Ee, Türkiye'de siyaset şimdilik bu ayarda gerçekleşiyor!
Seçimlerde dış politikadaki ‘derin başarısızlık' hiç konuşulmadı; memleketi bir açık hava hapishanesine çeviren hukuksuzluklar da...
Sulh Ceza hâkimliklerinin kuruluşu, yargının partizanlaşması, herkesi fişlemeyi ilk vazife edinen muhaberat devleti uygulamaları veya Bank Asya'ya hükûmet memurların çökmesi filan gibi ayrıntılar da AK Partili küskünleri hiç ilgilendirmedi. Onlar, -beni çok şaşırtan bir hassasiyetle- Aksaray, Kaçaksaray, yaldızlı bardaklar, Diyanet'in Mersedes'i filân gibi debdebe ve tafrafuruşluk görüntülerine çok içerlediler ve bu paraların şahsî rızıklarından kesilerek harcandığına inandılar. “İtibardan tasarruf olmaz” vecizesinden aldıkları güçle savrulan bu paralar, sâbık Maliye Bakanı'nın dediği gibi hakikaten sair israflar yanında çerez parası miktarındaydı fakat bu fındık-fıstık kabilinden yastık çerezleri, asıl miktarından daha fazla gürültüye sebep oldu. Seçmenin cebine dokunan yanıyor!
Bu seçimin mağlubu Sayın Erdoğan ise mağduru da Sayın Davutoğlu'dur.
Erdoğan, Davutoğlu'na hiç şans vermedi ve asla göz açtırmadı. Ara sıra “Ama ben bir başbakanım yahu” diye mırıldanan Davutoğlu'nun siyâsette ikbâl devri kapandı; sebebi gayet açık: Erdoğan gibi güçlü bir siyasetçi, seçim akşamı balkondan “Bir destan yazdık” diyerek durumu hâlâ anlamadığını gösteren kifâyetsiz bir figüre artık şans tanımaz.
AKP'nin her şeye rağmen yüzde 40 oy alabilmiş olması seçimlerin ıskalanan bir başka gerçeğidir.
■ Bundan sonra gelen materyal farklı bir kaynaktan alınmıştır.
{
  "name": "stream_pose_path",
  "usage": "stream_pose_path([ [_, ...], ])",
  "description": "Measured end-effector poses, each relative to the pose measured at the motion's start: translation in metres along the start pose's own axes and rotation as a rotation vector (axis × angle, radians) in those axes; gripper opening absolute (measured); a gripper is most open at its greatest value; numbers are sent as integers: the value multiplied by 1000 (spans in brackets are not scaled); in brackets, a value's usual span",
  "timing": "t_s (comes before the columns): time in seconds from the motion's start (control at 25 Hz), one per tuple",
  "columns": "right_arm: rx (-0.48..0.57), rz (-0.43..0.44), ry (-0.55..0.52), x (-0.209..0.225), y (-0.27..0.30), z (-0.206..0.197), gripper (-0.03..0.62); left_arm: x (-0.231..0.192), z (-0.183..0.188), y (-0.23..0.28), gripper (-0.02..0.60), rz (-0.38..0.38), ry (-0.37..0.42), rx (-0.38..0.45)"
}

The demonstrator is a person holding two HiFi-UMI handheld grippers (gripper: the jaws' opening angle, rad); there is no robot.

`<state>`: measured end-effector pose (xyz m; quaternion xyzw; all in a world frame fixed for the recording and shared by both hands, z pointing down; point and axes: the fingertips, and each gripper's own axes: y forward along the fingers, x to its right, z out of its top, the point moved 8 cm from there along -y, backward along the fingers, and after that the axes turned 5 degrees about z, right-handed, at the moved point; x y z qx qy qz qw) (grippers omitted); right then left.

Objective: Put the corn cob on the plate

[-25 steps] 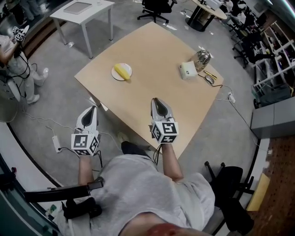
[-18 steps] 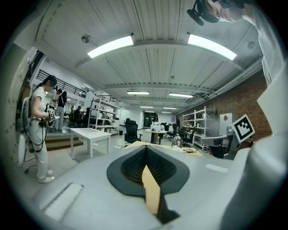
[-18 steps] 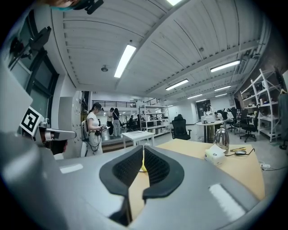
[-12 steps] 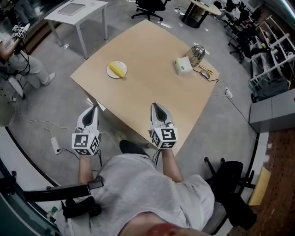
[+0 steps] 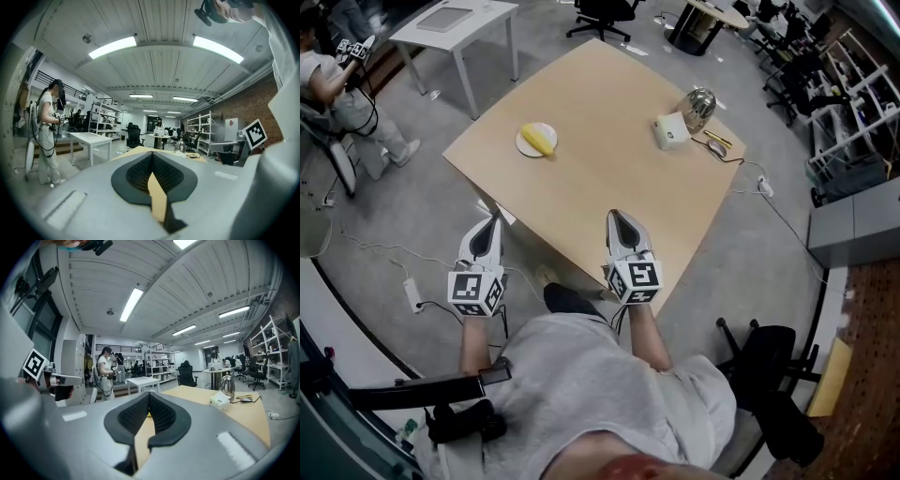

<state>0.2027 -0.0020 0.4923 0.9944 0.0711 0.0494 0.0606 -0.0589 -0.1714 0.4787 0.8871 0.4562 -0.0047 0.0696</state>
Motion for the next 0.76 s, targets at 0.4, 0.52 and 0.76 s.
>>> stream_pose_path([
  [0.4, -8, 13, 4, -1, 1, -1, 6, -2, -1, -1, 18, 8, -4, 1],
  [0.52, -10, 18, 3, -1, 3, -2, 6, -2, -2, -1, 19, 12, -6, -1],
  [0.76, -8, 24, 7, -3, 4, -3, 6, -4, -3, -3, 18, 15, -5, 0],
])
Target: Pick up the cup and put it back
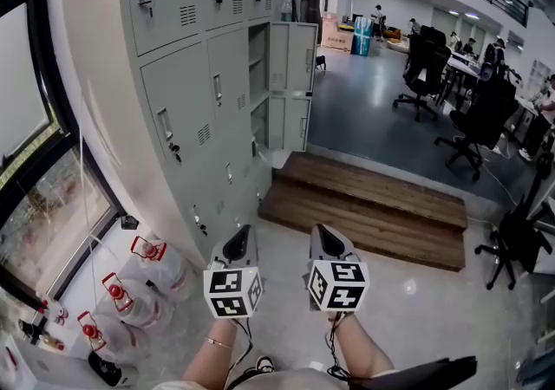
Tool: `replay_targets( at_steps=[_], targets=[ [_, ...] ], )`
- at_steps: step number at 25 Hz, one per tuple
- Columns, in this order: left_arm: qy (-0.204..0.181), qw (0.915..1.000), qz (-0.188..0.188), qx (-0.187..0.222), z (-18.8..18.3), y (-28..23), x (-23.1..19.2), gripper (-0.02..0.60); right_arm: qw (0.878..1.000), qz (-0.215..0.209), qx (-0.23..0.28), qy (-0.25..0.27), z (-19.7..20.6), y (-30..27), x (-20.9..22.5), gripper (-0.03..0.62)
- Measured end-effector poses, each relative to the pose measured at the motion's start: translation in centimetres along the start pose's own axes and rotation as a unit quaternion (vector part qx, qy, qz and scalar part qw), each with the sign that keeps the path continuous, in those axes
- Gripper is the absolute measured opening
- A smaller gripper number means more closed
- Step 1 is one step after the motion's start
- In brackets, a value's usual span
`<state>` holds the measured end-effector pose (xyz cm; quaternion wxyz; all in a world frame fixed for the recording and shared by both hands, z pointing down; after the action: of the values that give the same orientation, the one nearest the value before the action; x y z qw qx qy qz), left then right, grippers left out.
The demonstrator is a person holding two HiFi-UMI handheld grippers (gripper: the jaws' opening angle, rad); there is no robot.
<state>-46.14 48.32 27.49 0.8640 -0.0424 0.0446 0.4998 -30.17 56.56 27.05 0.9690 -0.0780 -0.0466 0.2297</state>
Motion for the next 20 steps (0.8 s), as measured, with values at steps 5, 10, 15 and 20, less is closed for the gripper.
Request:
replay_targets(
  at_steps=[5, 10, 15, 20],
  targets=[
    [-0.006, 0.9999, 0.008, -0.002, -0.3, -1.5, -2.6, 0.009, 1.000, 0.014, -0.002, -0.012, -0.2, -2.8, -0.9, -0.009],
    [-0.012, 0.9997, 0.022, -0.006, -0.4, -3.2, -4.8, 0.009, 0.999, 0.028, 0.004, -0.019, -0.7, -5.1, -1.7, -0.009],
    [0.007, 0.9995, 0.027, -0.010, 0.3, -5.0, -6.6, 0.009, 0.999, 0.035, -0.007, -0.013, -0.2, -7.1, -1.5, -0.009],
    [0.014, 0.9995, 0.024, -0.014, 0.7, -7.1, -8.1, 0.009, 0.999, 0.031, -0.012, -0.013, 0.0, -9.5, -1.3, -0.008]
  ],
)
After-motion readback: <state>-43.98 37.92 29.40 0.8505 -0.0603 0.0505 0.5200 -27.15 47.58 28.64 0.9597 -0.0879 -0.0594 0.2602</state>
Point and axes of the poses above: the fingertips, and each gripper's own axes: y backward along the fingers, x to its right, z out of its underside, the point moved 5 cm from there along y, backward along the fingers, and after that the axes turned 15 degrees about z, right-handed, at the moved point
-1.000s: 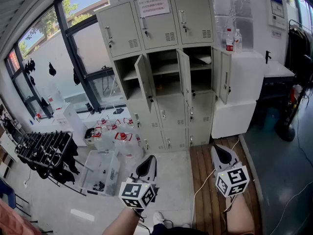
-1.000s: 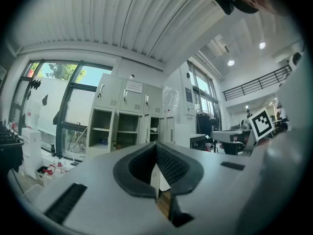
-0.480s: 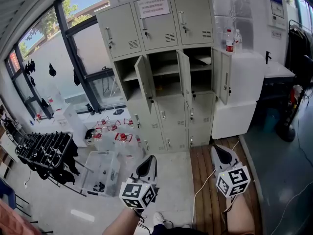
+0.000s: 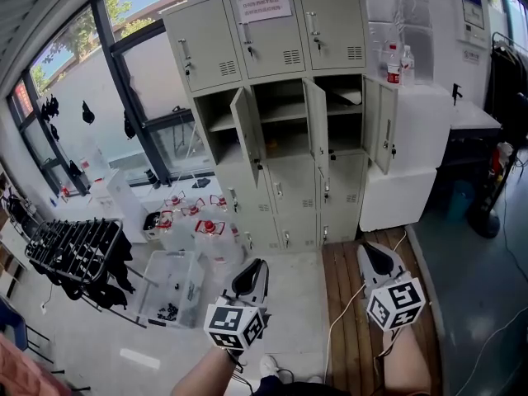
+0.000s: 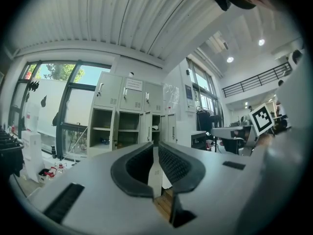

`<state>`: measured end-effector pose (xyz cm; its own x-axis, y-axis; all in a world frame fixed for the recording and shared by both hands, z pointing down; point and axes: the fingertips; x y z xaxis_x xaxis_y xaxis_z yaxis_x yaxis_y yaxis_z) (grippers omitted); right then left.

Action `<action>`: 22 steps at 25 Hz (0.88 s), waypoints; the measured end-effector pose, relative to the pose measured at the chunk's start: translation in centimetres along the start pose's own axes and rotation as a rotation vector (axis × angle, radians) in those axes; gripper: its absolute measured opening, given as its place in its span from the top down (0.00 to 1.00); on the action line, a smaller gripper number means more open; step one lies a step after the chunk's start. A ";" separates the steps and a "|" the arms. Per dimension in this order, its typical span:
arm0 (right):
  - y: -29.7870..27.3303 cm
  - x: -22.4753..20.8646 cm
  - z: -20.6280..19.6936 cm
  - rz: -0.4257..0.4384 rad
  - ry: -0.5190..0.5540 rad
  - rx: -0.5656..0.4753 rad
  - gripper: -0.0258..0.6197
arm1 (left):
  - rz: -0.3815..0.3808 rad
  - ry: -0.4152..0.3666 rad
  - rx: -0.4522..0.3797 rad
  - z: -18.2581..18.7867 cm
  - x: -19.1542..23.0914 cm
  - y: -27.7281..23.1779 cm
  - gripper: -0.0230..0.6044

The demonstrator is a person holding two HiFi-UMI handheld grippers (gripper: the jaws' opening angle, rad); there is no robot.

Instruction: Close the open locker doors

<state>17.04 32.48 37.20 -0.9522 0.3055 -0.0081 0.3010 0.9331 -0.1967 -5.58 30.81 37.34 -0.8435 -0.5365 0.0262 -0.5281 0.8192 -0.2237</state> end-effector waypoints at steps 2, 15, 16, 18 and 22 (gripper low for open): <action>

Demokratik değerler ve hukuk devleti kıstasını önemseyen bir ülkede seçmenin, hukuk zorbalığını daha başka türlü cezalandırması beklenirdi. Sayın Davutoğlu'nun bahsettiği ‘destan' olsa olsa budur ve pek de haksız sayılmaz!
Şimdi uzlaşma vakti geldi ve denetimsiz, keyfî yönetim dönemi sona erdi. Kırıcı, yaralayıcı ve abartılı yorumlardan kaçınmak gerekiyor.
Siyasi kültürümüz, bir partinin üç dönem boyunca ülkeyi adil ve tarafsız tarzda yönetmesine yetmedi. Madem güç zehirlenmesine karşı bünyemiz dayanıksız, öyleyse uzlaşmayı öğreneceğiz ve koalisyon kültürünü geliştireceğiz. Meclis çoğunluğuna yaslanarak ‘höt-zöt'le buyurganlık etmek yerine şimdi sadece asgari müşterekte uzlaşılması gerekiyor. Sadece siyasi partilerin değil, herkesin, yani komşuların, akrabaların, dargınların, siyaset yüzünden birbiriyle selamı sabahı kesenlerin de uzlaşmayı öğrenmesi lâzım. Belki çok daha fazlasını hak etmişlerdi fakat mağlupları incitmek doğru değil; hele hele ‘devr-i sâbık edebiyatı' yapmak yanlış olur.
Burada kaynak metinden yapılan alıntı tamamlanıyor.